| WHAT IS NEEDED |
Return, from the material below, each line in which "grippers" occurs.

| COLLECTED DATA |
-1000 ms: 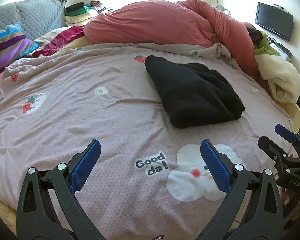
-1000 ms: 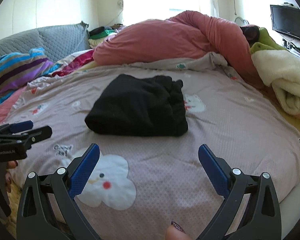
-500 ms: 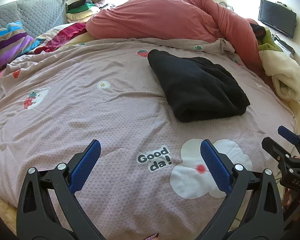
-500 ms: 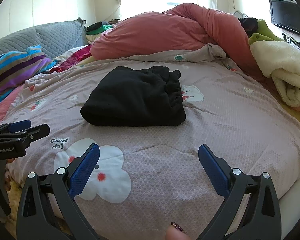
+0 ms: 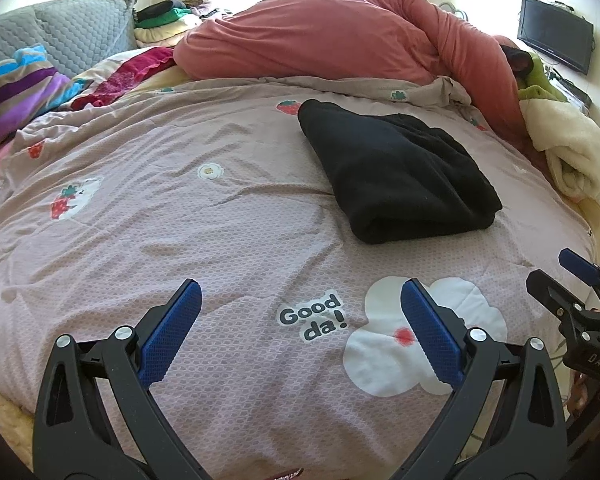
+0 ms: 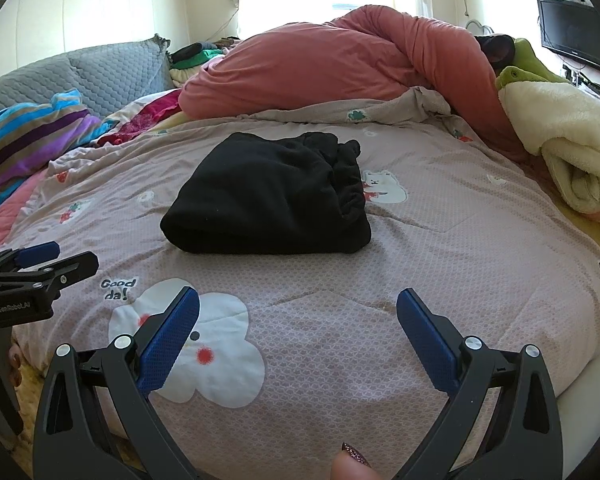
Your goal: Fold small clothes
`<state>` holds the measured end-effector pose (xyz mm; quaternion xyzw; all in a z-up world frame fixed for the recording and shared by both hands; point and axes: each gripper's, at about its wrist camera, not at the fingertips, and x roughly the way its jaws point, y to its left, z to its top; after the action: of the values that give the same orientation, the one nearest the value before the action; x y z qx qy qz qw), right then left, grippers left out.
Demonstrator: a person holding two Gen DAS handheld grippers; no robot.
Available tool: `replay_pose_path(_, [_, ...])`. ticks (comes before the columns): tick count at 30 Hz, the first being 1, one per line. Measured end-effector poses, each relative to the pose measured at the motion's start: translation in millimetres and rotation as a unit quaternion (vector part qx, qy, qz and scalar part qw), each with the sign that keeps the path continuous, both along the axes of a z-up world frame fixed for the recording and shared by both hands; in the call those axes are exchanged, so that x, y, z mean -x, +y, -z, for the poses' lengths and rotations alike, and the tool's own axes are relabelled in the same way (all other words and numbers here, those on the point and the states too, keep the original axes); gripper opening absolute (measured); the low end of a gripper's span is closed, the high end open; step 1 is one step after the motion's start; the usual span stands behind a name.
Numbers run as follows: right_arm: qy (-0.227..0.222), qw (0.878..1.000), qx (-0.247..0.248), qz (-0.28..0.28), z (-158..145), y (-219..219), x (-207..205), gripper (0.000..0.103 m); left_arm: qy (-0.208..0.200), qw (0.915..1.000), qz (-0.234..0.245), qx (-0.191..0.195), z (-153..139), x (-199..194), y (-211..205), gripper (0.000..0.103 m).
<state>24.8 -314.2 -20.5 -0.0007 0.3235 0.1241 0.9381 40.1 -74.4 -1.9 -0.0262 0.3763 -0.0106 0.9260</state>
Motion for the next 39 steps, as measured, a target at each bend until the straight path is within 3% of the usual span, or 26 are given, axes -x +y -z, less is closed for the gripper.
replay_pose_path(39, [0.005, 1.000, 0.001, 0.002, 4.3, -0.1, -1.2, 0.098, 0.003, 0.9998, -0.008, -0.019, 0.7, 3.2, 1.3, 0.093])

| OUTPUT FOR THIS EXERCISE |
`<state>` holds the measured end-effector pose (xyz mm; quaternion xyzw; all in a z-up world frame fixed for the recording and shared by both hands; point and axes: each gripper's, at about its wrist camera, not at the fingertips, and x roughly the way its jaws point, y to its left, z to its top; after the action: of the values that give the same orientation, the one nearest the value before the action; x y z qx qy qz qw), right then left, grippers left out.
Demonstrator: a person holding two Gen DAS handheld grippers; no robot.

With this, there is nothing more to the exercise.